Bermuda: How shipwrecks can save our dwindling coral reefs 

While global warming and pollution are threatening our coral reefs Bermuda is a rather unusual success story.

Unlike more famous coral reefs like the Australian Barrier Reef which are in decline the coral reef around Bermuda is healthy and expanding.

One reason is that Bermuda is hundreds of miles from the US and other Caribbean islands and has no industry to speak of to pollute the seas.This tiny island has a coral reef far larger than the island itself. The Atlantic Ocean north of the island is in some areas just between three and twelve feet deep.

As a result the area is dotted with shipwrecks. So many ships have ran aground there and many have not been discovered. But here is the interesting point. These shipwrecks are incredibly beneficial to coral reefs. Sunken boats create a structure for corals to grow and are magnets with for fish with plenty of hides holes. And it appears rather surprisingly that the rusting iron of the hulks acts as a fertiliser to help coral establish itself. One of the few cases of human made debris being beneficial.

According to the tour guides who took us there is now growing interest in sinking redundant ships on the edge of coral reefs once they have been decontaminated. They are colonised by the coral which expands the reef.

One example is HMS Vixen a former Royal Navy ship which ran aground a century ago whose hull as the picture shows still sticks out of the shallow water. Here it is a magnet for grey snapper, Chubb and various tropical fish.

Bermuda’s coral reefs are also refuges for turtles which are protected from predators and conservationists have brought back turtle eggs to hatch on the island’s beache to re-establish and expand the population.

Not all Bermuda’s Eco experiments have worked. Just off the coral reef there is an abandoned Eco village.

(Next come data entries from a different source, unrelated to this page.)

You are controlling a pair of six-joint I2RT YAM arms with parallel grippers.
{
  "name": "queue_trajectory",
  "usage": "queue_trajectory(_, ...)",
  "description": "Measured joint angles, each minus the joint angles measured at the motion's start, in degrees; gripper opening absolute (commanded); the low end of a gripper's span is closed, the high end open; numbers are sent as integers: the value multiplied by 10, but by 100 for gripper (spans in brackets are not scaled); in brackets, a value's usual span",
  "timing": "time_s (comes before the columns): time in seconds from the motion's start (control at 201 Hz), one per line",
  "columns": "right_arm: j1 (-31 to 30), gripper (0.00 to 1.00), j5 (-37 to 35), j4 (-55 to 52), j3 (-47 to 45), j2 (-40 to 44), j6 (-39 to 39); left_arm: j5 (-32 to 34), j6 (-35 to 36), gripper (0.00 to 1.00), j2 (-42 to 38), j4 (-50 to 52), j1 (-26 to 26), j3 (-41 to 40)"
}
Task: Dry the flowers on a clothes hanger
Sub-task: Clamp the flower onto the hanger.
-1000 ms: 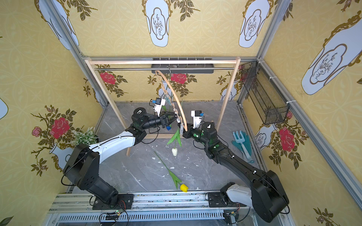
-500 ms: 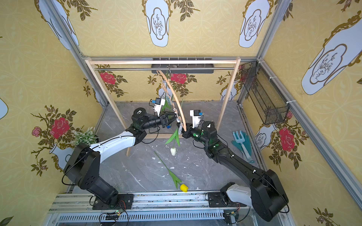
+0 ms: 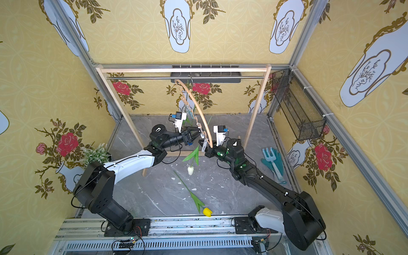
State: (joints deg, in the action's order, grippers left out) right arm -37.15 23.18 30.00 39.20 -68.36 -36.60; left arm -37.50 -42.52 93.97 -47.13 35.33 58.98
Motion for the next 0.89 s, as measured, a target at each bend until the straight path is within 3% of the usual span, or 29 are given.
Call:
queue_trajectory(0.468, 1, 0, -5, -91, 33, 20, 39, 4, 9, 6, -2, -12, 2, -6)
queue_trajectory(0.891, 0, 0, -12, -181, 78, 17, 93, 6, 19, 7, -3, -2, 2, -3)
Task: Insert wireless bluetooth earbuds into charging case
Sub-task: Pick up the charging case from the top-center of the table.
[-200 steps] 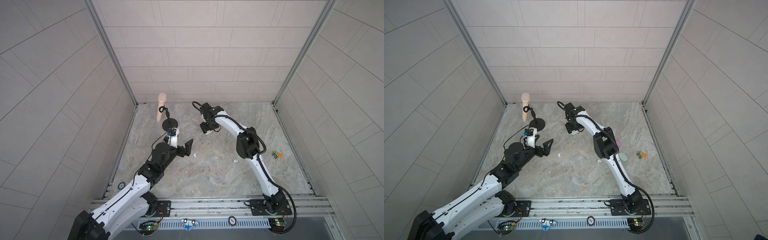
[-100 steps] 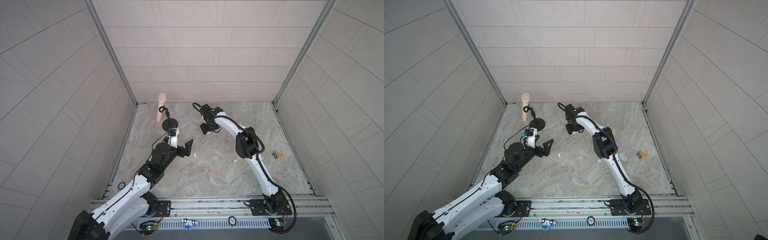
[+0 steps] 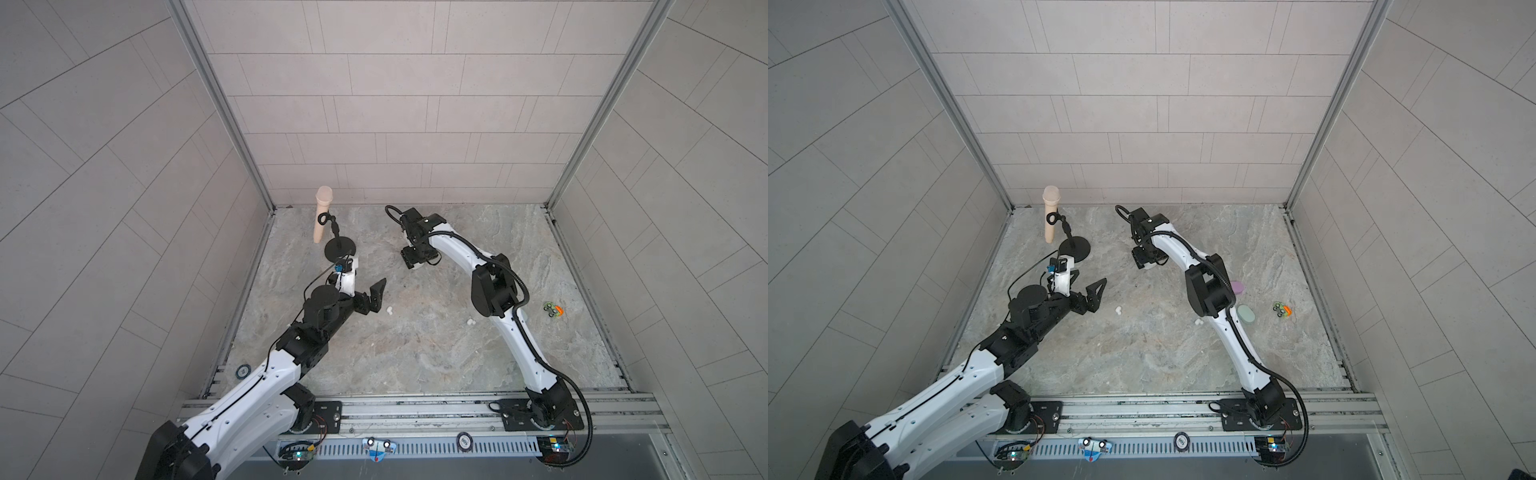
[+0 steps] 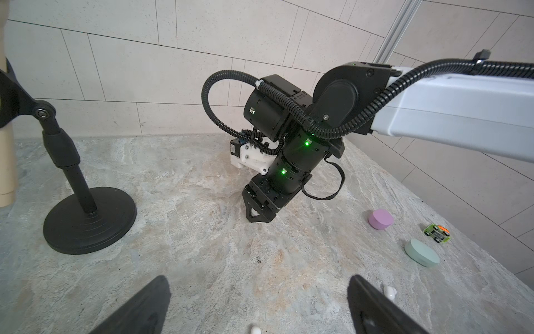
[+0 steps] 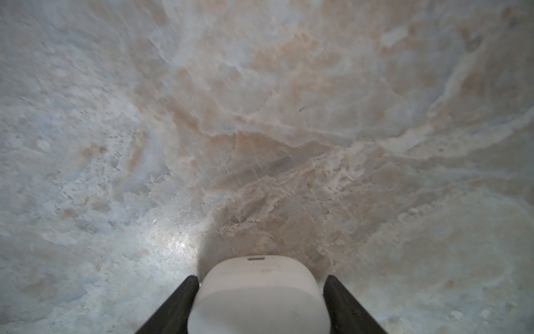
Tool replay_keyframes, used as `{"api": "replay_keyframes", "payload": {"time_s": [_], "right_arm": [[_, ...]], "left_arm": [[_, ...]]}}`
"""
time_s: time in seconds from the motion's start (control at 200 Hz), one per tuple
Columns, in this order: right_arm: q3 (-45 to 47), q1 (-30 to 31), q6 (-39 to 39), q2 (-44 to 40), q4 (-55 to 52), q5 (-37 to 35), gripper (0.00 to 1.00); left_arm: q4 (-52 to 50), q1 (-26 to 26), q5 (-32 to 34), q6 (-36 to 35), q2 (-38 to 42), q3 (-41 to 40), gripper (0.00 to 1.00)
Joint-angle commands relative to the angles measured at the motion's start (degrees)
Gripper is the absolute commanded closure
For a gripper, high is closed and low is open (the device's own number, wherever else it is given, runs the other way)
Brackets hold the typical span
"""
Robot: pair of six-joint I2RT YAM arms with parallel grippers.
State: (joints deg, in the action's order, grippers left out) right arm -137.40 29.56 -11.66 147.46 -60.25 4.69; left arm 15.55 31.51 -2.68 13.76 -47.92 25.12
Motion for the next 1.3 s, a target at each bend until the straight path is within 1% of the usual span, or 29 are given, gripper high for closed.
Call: {"api": "replay_keyframes", "payload": {"time_s": [0.0, 0.06, 0.175, 0.551, 0.966, 1.031, 1.292], "right_arm": [[-1.2, -0.05, -0.03, -2.3, -1.58, -0.95, 0.29], [-1.2, -0.08, -0.03, -2.52, -1.65, -0.95, 0.27], [-1.2, -0.05, -0.05, -3.07, -1.96, -1.0, 0.26], [-1.2, -0.03, -0.3, -3.74, -2.59, -1.06, 0.27], [-1.2, 0.14, -0.29, -4.55, -2.86, -1.2, 0.26], [-1.2, 0.14, -0.2, -4.46, -2.86, -1.09, 0.27], [-1.25, 0.08, -0.37, -3.22, -3.64, -0.87, 0.37]], "left_arm": [[0.45, -0.28, 0.11, 0.39, 0.11, -0.17, 0.0], [0.49, -0.27, 0.13, 0.39, 0.11, -0.23, 0.0], [0.57, -0.28, -0.01, 0.46, 0.02, -0.21, 0.0], [0.54, -0.26, -0.05, 0.48, 0.02, -0.16, 0.0], [0.66, -0.26, -0.05, 0.57, 0.11, -0.32, 0.0], [0.65, -0.3, -0.05, 0.49, 0.02, -0.23, 0.0], [0.54, -0.3, 0.04, 0.48, 0.05, -0.3, 0.0]]}}
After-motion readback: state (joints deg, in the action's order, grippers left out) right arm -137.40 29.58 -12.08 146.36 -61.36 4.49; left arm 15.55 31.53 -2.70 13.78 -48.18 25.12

The houses are built on stilts on the coast with canvas rooves and no air conditioning and sound proofing.As a result they are unlettable in the summer when there is high humidity and people’s conversations can be heard from house to house.At the moment the government is desperately trying to flog them off to anybody who might want to use them as a spare summerhouse.

Some facts on tax haven Bermuda which free market Tories might like and Socialists hate. Income tax minimal at just six per cent or nothing for 65000 inhabitants.As a result there is a 17.5 per cent tax on everything that is sold there which is already expensive because it has to be imported. Average house prices are $800000. Cheapest one bed flat $300000. Some affordable houses for $300000 – these are ex Royal Navy homes. Lucky to get a beer for £7 and to eat out for two could cost over £100.

Not much chance of Liam Fox negotiating an independent trade deal – unless he wants to expand its tax haven status with the City. Bermuda doesn’t make anything except rum cakes. So apart from flying them in on direct services between Gatwick and Hamilton don’t expect anything special.

Bermuda until 1960’s had a naval presence. Plans by Gavin Williamson the defence secretary to bring back Royal Navy bases in the Caribbean should make it the ideal centre. A few slight problems.The Royal Navy commissioner ‘s house is a museum, the deep water berths are now cruise ship terminals and the port buildings a shopping mall. Apart from that it should be plain sailing.